I. THE HOME OF THE BLESSED. Little as we know of that eternal home, that which we do know is of intense interest. What the Lord Jesus here tells us of heaven is welcome and precious revelation. His desire and purpose concerning his people is that they may be:

1. With him. He could no longer be with them on earth; but, as a compensation, they were to look forward to being with him in heaven. These cherished friends had been with him long enough to know and to prize such association. To them it was sufficient to know that they should be reunited to their Friend and Master.

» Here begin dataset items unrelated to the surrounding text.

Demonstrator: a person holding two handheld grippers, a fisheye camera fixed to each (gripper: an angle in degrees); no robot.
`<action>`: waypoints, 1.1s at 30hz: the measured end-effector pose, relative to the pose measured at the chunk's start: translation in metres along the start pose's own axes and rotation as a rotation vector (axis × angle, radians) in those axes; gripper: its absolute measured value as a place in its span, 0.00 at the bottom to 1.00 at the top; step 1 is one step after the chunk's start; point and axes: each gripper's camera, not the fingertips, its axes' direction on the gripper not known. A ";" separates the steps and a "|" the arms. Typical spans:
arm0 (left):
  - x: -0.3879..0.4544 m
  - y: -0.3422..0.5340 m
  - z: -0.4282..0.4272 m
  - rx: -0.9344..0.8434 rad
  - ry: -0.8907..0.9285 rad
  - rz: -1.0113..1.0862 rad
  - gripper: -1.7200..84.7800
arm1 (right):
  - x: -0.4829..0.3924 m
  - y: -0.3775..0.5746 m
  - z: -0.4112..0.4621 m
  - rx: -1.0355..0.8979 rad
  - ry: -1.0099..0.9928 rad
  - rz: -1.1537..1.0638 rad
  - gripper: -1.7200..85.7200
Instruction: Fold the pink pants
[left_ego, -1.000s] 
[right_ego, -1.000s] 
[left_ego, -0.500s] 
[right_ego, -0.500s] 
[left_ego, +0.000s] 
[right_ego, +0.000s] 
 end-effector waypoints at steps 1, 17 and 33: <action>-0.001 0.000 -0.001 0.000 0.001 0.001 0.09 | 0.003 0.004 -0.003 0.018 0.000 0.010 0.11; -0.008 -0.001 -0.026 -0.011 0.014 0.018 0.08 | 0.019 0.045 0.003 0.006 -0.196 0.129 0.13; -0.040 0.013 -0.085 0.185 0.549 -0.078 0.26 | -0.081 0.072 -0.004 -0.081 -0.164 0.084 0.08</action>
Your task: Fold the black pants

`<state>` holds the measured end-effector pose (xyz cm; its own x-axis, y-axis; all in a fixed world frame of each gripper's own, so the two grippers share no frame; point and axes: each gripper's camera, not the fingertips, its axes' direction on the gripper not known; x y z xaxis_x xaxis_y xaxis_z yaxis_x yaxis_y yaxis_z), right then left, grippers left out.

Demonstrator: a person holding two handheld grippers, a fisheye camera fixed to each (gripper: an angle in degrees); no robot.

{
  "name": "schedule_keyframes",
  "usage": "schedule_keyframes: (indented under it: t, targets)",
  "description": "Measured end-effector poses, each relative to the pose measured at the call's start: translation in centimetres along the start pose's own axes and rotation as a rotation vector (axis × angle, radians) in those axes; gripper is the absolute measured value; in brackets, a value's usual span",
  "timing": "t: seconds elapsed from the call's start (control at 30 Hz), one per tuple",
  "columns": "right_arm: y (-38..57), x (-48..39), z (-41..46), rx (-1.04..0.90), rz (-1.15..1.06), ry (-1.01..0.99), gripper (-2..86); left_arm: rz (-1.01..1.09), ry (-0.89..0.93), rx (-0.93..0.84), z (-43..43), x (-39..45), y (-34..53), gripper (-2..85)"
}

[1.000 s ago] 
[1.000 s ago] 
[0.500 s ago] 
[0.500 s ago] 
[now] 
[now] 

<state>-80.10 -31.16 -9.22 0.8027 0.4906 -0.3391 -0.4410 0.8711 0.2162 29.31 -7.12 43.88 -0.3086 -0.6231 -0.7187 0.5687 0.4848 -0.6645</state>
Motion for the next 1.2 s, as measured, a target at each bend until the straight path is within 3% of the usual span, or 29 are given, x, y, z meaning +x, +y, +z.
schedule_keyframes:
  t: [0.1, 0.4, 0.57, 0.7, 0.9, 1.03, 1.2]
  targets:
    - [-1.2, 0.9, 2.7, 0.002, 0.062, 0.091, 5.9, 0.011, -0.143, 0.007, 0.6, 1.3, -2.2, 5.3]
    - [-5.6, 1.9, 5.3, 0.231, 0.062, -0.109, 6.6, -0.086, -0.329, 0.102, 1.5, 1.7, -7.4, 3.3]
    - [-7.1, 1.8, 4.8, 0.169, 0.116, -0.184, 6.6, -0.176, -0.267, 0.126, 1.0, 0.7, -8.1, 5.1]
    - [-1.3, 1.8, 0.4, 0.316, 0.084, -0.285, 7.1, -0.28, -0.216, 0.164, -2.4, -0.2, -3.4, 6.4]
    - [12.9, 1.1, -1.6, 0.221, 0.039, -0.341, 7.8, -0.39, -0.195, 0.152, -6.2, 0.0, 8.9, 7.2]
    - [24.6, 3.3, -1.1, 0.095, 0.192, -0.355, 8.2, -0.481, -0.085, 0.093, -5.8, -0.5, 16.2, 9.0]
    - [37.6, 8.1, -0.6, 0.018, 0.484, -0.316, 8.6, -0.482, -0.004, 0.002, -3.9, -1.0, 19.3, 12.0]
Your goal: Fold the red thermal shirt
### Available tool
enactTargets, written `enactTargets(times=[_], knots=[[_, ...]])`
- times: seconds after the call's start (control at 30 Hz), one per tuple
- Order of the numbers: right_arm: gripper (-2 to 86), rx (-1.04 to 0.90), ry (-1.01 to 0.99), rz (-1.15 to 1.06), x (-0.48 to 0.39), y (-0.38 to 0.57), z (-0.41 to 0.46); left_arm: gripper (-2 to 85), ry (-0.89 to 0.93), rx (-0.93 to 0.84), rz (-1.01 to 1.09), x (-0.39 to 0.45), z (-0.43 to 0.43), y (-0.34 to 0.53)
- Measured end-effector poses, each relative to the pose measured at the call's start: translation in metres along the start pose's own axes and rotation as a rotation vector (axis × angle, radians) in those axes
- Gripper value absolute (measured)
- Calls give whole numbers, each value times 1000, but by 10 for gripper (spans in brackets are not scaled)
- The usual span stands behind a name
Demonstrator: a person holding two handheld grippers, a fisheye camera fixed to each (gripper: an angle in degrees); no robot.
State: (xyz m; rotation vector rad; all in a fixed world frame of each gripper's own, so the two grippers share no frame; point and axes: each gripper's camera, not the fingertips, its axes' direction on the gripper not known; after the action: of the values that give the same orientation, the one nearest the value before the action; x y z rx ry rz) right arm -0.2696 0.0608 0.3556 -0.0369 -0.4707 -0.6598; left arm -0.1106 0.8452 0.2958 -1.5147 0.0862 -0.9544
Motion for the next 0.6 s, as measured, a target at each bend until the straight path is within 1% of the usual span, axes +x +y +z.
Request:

2. Where he is. The locality of heaven is unknown, and all speculation upon such a matter is idle. How all Christ's innumerable friends and followers can all be where he is, we cannot understand. But it rejoices the heart of the disciple to know that he shall be where his Lord is. A bold mariner does not care to what sea his ship is bound, if he is only serving under the captain or admiral whom he trusts, and who has before shown him the way to discovery or to victory.

II. THE VISION OF THE BLESSED. The people of Christ shall, in accordance with his prayer, behold the glory of the Redeemer. The promise sank into the heart of John who recorded it; for he indulged the anticipation, "We shall be like him, for we shall see him as he is." Sight is here, as elsewhere, put for knowledge. The disciples bad seen the humiliation of their Lord; they were to see his glory. In what this consists it is for us only to conjecture, with such help as Christ's words afford. There is the closest connection between the glory of Christ and the Father's eternal love. Our Lord himself has so taught us that we cannot place glory chiefly in what is visible and material. We think chiefly of that moral glory which is connected with Divine favor and with spiritual empire -

"Glory shines about his head,
And a bright crown without a thorn." Such a vision as that which our Lord here implores for his own must enlarge the perceptions which the blessed in heaven form of their great Redeemer, must excite their wonder and adoration, and must even fan the flame of their holy and grateful love. It should be observed that, although the aspect of the heavenly life here presented is contemplative, this is by no means to the exclusion of quite another aspect. The servants, who shall see the face of their Lord, shall serve him day and night. What they behold shall be the inspiration of their immortal songs of praise, and of their ceaseless acts of obedience and devotion. - T.

Parallel Verses
KJV: Father, I will that they also, whom thou hast given me, be with me where I am; that they may behold my glory, which thou hast given me: for thou lovedst me before the foundation of the world.

WEB: Father, I desire that they also whom you have given me be with me where I am, that they may see my glory, which you have given me, for you loved me before the foundation of the world.